Lo dejó en el suelo con un cariño inusual en él. Ryukki no dejaba de mirarlo con esos dos ojos castaños. Lo ponía nervioso. Otra cosa que no era habitual en él. Tuvo que girarse para poder hacer el silbido que llamaría a su corcel.

De entre las cañas de bambú y la maleza apareció, a los pocos minutos, un caballo oscuro como la noche. La larga crin de cabellos negros se agitaba al viento como las olas que mece el mar. Era imponente. Bufó un par de veces, abriendo las aletas de la nariz al modo de los toros, queriendo intimidar al chiquillo. Estaba nervioso por el inesperado acompañante, pero sobre todo, por el nerviosismo que rezumaba su amo.

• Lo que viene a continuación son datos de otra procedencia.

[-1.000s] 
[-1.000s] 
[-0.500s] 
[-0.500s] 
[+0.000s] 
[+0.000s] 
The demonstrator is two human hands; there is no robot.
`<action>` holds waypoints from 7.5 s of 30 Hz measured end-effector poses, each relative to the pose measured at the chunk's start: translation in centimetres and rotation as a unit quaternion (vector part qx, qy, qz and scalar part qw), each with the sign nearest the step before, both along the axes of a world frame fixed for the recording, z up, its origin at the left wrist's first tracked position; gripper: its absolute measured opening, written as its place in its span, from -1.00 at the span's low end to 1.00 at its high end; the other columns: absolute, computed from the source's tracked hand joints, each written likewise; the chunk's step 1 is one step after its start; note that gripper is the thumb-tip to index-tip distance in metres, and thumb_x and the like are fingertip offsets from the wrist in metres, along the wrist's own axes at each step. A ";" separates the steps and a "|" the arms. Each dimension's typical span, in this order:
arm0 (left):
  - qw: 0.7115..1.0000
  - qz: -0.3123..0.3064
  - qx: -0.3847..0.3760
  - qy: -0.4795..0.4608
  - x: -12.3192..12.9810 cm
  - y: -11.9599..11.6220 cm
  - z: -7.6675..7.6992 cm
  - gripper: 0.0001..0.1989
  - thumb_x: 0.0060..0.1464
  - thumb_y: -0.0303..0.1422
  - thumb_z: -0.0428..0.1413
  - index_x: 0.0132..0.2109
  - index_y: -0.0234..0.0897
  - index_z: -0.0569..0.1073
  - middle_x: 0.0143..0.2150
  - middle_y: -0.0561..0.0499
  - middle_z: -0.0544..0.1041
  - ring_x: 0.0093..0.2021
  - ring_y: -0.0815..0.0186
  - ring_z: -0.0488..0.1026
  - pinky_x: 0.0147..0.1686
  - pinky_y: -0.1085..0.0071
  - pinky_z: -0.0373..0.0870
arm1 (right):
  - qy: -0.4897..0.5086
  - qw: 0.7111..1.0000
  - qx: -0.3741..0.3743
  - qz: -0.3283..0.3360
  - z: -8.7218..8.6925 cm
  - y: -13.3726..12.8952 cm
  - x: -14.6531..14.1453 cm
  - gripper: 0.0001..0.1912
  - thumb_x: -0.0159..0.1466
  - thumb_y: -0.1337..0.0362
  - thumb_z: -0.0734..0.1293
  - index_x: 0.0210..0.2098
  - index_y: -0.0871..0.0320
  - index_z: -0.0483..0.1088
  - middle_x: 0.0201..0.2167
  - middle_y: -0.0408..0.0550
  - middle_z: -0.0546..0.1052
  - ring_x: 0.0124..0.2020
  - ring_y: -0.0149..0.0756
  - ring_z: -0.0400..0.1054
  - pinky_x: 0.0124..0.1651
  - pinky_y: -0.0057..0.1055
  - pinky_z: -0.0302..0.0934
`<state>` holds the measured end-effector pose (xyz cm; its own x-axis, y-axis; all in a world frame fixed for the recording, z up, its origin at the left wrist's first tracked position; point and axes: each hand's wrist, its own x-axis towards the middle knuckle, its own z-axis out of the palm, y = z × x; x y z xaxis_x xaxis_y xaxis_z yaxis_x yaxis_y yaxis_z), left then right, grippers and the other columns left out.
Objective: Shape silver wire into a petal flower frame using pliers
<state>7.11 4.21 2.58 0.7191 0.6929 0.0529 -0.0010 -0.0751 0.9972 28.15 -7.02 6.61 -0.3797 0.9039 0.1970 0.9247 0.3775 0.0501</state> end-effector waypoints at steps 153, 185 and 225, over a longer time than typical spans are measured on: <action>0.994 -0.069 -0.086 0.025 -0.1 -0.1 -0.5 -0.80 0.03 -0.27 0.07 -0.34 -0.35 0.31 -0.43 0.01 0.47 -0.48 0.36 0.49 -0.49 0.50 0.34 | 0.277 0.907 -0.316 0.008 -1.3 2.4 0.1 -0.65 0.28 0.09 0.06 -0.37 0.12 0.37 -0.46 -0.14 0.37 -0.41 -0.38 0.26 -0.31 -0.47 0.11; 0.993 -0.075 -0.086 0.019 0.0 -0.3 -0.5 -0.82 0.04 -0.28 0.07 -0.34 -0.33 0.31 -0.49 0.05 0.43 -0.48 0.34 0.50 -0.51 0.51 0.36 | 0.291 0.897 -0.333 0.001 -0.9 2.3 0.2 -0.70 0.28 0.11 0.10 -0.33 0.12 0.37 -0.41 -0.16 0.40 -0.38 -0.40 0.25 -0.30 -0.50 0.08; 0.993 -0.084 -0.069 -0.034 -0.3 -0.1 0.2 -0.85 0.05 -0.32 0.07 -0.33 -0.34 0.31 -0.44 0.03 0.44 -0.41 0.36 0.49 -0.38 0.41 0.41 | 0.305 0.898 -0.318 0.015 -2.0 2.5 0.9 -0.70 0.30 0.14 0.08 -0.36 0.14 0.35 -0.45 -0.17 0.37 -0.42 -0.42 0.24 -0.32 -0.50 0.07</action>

—Tranquilo, viejo amigo, tranquilo —lo acarició el Segador—. Ya está. Tranquilo.

Con el animal más relajado, el hombre cogió al niño y lo montó en la grupa. Con una intimidante mirada bastó para que la montura no se revolviese ni se quejase. Aunque eso no impidió un relincho en señal de desacuerdo que fue contestada con un par de golpes en el cuello.

—Aún no me ha dicho su nombre, señor.

—Tengo muchos nombres Ryukki —los enumeró mentalmente sin llegar a revelar ninguno. No le gustaba ninguno realmente—. Los que realmente me conocen me llaman Akku.

—Señor Akku —repitió el niño, dubitativo—. ¿A dónde vamos?

—A donde nos lleve el viento, muchacho —respondió, subiéndose al caballo de un potente salto.

Y así, arropados por la negra noche, se perdieron los dos, cabalgando hacia un horizonte incierto.